А что же наш огородник? Где бежит он сейчас с высунутым языком? А неизвестно - где, шпионы его не видали. Сначала он перенес ставку в Балх, когда узнал о направлениях маршрутов движения моих войсковых группировок. Потом в Самарканд, куда загнал те войска, которыми собирался дать мне генеральное сражение. Но непостоянен нрав нашего дачного сторожа. Прослышав про клеши, которые мы с Чжирхо своим обходным маневром заготовили для нежных царских ягодиц и, не дожидаясь моего появления из пустыни под стенами Бухары, рванул любитель грядок куда-то на юг, спасая главную ценность всех местных империй - императора. Опять пугливый попался.

Мог бы, кстати, там резервы пособирать. Очень отвлекает от напрасных переживаний. Ладно, не маленький, найдется.

За то время, пока мы с моими дивизиями добывали победу тяжкими изматывающими переходами, зарабатывая боевые мозоли на пятках и иных деликатных местах, трущихся о седло, наша прочая братия, разосланная по городам и весям, тоже старалась внести свой посильный вклад. В основном, вклад вносился путем изъятия со встреченных городков и поселков городского типа ежегодного налога, приготовленного для сдачи в хорезмшахскую казну. Желательно в твердой валюте, но - и прочее барахло тоже принималось. Налог уплачен - далее все вопросы только к нам. Если будут вопросы. Нам тоже надо на содержания войск, а поскольку других, кроме наших, войск не видно, то все нам, а хорезмшаху - кукиш. Инцидентов практически не было, всей этой мелочи все-равно, кого кормить, главное - чтобы жить не мешали. В качестве расписки оставляли сломанные трудолюбивыми руками горожан городские укрепления. Гарнизонов не оставляли, народа не хватало катастрофически. Общими усилиями и своим хорошим поведением собрали целых три дивизии местного ополчения, которые с энтузиазмом, достойным лучшего применения, жадно посматривали по сторонам, выискивая бреши в обороне укреплений бывших коллег. Оставлять на местах их просто не решались, боялись, что совместят полицейские функции с карательными, а это почти наша страна. Поэтому выглядело все - как обычно. Не было монголов. Был монгол и - нет его. Ну, кто постарался, те заметили. Другое дело в городах, где засели гарнизоны. С этими каждый справлялся в меру сил и наличия талантов.

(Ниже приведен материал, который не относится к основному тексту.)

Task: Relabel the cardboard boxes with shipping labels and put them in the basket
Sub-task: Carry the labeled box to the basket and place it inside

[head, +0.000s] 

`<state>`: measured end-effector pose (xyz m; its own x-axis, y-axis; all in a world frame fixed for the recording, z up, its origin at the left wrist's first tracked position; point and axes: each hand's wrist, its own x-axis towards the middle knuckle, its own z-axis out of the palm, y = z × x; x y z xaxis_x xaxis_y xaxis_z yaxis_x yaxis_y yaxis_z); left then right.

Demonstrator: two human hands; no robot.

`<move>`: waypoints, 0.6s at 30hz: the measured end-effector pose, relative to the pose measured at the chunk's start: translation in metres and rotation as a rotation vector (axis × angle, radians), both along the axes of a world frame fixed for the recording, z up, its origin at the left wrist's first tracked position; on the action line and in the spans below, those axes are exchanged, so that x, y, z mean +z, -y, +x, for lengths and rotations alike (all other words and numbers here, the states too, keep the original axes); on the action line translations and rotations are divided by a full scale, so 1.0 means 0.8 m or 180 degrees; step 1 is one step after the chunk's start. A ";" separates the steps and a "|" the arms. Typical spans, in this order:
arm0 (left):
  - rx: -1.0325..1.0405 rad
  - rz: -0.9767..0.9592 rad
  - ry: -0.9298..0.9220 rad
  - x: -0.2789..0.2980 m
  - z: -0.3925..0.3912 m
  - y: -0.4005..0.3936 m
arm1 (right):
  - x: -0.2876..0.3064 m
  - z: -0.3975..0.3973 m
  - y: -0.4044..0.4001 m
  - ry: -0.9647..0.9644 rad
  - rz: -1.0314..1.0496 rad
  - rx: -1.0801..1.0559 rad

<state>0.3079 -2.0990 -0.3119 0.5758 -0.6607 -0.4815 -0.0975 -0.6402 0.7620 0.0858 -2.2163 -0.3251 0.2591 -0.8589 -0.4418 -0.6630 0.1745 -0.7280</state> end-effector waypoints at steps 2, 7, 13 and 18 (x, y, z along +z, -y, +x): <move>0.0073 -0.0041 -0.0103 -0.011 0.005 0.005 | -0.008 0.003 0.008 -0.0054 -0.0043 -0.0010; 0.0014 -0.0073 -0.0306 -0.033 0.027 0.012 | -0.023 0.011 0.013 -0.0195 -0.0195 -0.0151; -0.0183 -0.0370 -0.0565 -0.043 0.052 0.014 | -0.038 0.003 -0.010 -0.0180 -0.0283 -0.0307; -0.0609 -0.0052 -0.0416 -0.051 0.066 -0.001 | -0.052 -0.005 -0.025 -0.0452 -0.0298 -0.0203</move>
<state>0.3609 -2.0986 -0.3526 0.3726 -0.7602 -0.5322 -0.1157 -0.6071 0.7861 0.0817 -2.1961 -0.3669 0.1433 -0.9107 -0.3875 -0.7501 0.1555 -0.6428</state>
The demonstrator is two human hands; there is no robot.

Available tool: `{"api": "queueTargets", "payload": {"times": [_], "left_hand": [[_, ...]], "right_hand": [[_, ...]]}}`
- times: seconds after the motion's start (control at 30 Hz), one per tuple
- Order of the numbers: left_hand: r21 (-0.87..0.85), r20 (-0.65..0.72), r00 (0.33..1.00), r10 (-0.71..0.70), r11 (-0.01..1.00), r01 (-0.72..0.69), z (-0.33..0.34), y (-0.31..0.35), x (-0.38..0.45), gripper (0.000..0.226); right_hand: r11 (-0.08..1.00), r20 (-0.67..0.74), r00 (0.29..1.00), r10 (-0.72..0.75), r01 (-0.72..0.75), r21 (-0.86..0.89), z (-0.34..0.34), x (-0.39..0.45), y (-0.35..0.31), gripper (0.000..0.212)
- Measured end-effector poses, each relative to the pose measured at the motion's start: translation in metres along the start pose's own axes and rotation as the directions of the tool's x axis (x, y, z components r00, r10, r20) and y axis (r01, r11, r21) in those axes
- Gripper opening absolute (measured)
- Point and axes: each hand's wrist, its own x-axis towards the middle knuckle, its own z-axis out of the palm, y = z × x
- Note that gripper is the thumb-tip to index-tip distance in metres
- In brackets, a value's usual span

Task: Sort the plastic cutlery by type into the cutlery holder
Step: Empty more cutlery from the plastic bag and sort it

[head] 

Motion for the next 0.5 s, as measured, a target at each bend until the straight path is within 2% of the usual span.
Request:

Самая монгольская работа выпала на долю Чагатая и Октая. Тарс, Ташкент и Нур сдались без боя. Чуявший свою вину Отрар заперся и не дышал. Пятьдесят тысяч кипчаков-канглов, присланных в качестве гарнизона Теркен-хатун, дружно замерли на вдохе. Тут дыши - не дыши, а города, где были убиты послы, считаются у монголов черными городами. Все предатели и нет им пощады. Так что, можно друг друга не пугать, это правда. Был в караване мой личный посол. И, в конце концов, чем сказки на ночь друг другу рассказывать, можно было покинуть город. Пока монголы не подошли. А когда подошли - пришлось уже грязью, камнями и прочей дрянью заваливать городские рвы. Тем, кто далеко не ушел, в городских предместьях остался. Все на работу против черного города! Раньше кончим - раньше по домам пойдем. Китайцы подошли? Все на помощь китайцам! Собираем, расставляем, переставляем. Ну, как всегда. А кто трудиться не любит и воевать привык - на помощь своим братьям. Две местных дивизии штурмом стен и ворот периодически занимаются, им пополнения завсегда нужны. За пять месяцев осады народ пообвык и втянулся. Всем уже этот Отрар поперек глотки встал. Энтузиазм возник, соревновательность. Стокгольмский синдром в действии. Братство по оружию у штурмующих, даже - если за стенами твой родной брат засел. Для обеих сторон никаких тайн не осталось. Они знали, что их убьют, а мы знали - как. В общем, они бы там вообще переженились и внуков общих завели, но тут поступила информация о взятии мной Бухары, осада закончилась и начался штурм. Хайдар-хан бился даже после падения города и, уже безоружный, швырялся камнями. Был схвачен и переправлен ко мне для допроса. Судьба остальных была менее печальна. Гарнизон канглов, пытавшийся напоминать о своих общих корнях с кочевниками-монголами, был перебит весь. Уцелевшие горожане, после небольшой передышки, приступили к разборке своего города. Контроль осуществляли их бывшие соотечественники, не желавшие, чтобы такое когда-либо повторилось в их жизни. Прониклись. Не будет Отрара больше. Хайдар-хан рассказал все о Теркен-хатун. Потом он умер. Он уже сам хотел. А умер так, как этого хотел я.